With such a device, I’d probably test P ≠ NP immediately, wouldn’t I? Consider how you even knew it was worth asking.

This quickly leads the the question: Well… Could I solve this with a hypothesis device?

Since we’re already working hypothetically, sure!

4. The “Hypothesis Device”
Discussing limitations in the scientific method due to subjectivity.

A “Hypothesis Device” would theoretically take input about the operator’s goals. It would hypothetically return the next best hypothesis to test in pursuit of the operator’s goals. This is difficult to grasp, even as fiction.

As fiction, it’s simple to imagine the “Science Device” operating and providing True and False outcomes to it owner. It’s along the lines of having a Magic 8 Ball and is well traveled fiction.

A “Hypothesis Device” has much more to figure out. What would it suggest to the operator as the right hypothesis? Would it suggest experiments?

Many hard questions come to mind, if it did.

Would the device need to respect the limitations of the operator?
The operator would normally require the resource or measurement capability to experiment with a hypothesis. Their lab has limitations. Would such a machine hold back so the operator could actually pursue the hypothesis? Would it suggest less valuable hypothesis?

There are more questions. Does the machine respect the operators current intellect? Would it suggest a hypothesis in a more robust language that the operator isn’t familiar with? Or require a workforce to perform the experiment that the operator doesn’t have? Does the machine already know what the operator knows about the problem, or would it have them start from fundamental knowledge?

Given these questions, it follows that the “hypothesis machine” would have to be limited to the knowledge, desires, and capability of the human subject operating the machine. Otherwise, the device wouldn’t be useful.

It follows that the device itself is dependent on, or shares information with, the subject. This indicates a subjective result. On the other hand, the “Science Device” may produce the same results, regardless of who is holding it, indicating an objective result.

That’s it.
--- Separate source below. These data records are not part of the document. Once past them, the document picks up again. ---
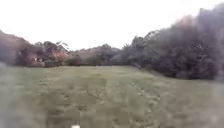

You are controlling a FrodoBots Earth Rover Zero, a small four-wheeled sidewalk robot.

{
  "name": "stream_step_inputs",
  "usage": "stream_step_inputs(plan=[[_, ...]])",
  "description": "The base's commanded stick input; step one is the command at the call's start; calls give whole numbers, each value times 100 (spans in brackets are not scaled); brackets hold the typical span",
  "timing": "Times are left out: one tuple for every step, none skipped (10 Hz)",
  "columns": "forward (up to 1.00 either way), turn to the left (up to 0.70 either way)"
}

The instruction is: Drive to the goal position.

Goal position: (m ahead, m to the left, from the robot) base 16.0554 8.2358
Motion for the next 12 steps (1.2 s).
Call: stream_step_inputs(plan=[[100, 0], [100, 0], [100, 0], [100, 0], [100, 0], [100, 0], [100, 0], [100, 0], [100, 0], [100, 0], [100, 0], [100, 0]])
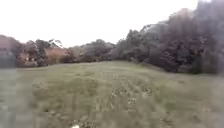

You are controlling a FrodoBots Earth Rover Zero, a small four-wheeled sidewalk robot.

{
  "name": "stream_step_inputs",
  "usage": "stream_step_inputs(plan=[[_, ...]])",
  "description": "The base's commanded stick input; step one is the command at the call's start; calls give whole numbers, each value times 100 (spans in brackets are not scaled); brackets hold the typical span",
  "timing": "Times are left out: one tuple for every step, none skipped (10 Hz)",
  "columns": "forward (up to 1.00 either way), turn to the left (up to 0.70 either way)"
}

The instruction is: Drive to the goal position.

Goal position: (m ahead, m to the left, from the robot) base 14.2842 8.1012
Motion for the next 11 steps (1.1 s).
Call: stream_step_inputs(plan=[[100, 3], [100, 3], [100, 3], [100, 2], [100, 2], [100, 2], [100, 2], [100, 2], [100, 2], [100, 0], [100, 1]])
By way of thought experiment: We have suggested a principle in the formation of hypothesis within the scientific method is founded on subjectivity.
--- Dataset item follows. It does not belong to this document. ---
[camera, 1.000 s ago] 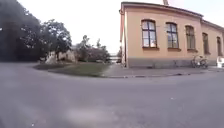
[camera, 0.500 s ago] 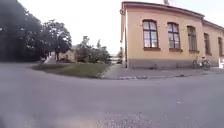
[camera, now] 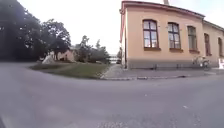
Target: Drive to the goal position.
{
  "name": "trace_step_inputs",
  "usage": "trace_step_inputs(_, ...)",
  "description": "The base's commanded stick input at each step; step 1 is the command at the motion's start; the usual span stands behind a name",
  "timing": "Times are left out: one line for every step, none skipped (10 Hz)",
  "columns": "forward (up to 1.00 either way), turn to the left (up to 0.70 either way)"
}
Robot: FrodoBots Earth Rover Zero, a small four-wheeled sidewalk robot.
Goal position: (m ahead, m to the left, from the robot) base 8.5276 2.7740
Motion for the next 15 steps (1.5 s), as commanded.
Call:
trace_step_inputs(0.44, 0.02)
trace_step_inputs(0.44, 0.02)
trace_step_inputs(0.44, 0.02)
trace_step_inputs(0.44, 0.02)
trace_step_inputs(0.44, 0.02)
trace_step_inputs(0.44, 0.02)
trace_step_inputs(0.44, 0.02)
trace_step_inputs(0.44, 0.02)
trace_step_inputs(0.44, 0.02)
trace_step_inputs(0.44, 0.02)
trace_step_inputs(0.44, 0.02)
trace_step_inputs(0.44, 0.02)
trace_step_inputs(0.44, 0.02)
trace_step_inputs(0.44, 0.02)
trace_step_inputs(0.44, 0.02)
This isn’t quite new, but it’s important to accept in dealing with risk: Experts produce and prioritize hypothesis to subject to the scientific method. Risks are formulated on hypothesis of future undesirable outcomes.

In risk, the brain rules. Let’s bring it back to security.

5. Applicability of Subjective Hypothesis to Cyber Security Risk
Accepting the role of subjectivity in risk mitigation.

There is no way to remove expert talent or experience from risk measurement in its rawest principled forms. Doing so would have to literally solve for the general intelligence milestone in artificial intelligence research and create a form of artificial subjectivity: An actual, thoughtful being with shared needs and desire to avoid outcomes as we do.

The general intelligence milestone literally aspires to create a subject that operates independent of ourselves to accept and process general information. Among many things, this system would have to be curious, identify opportunities, suggest, describe, and prioritize hypothesis in order to compete with our ability to assess risk.

This suggests that all approaches in identifying risk cannot evade the brainstorm. Risk assessment can never be complete so long as it is limited by human knowledge. It can only be improved by including the views of diverse, numerous, experts. That’s because the scenario is inherently subjective and these opinions can be shared. However, this direction of improvement faces our well understood limitations as we desire to make these assessments with limited time, money, and expertise. We can’t create a committee for everything.

Conclusion: In risk assessment, expertise is important. We need to protect and improve the subjective expertise of human minds in order to advance a science of risk. We need to accept the role of subjectivity in the study of risk and treat bad future outcomes as a scientific method. As security engineers, we need to adopt this as our domain of expertise.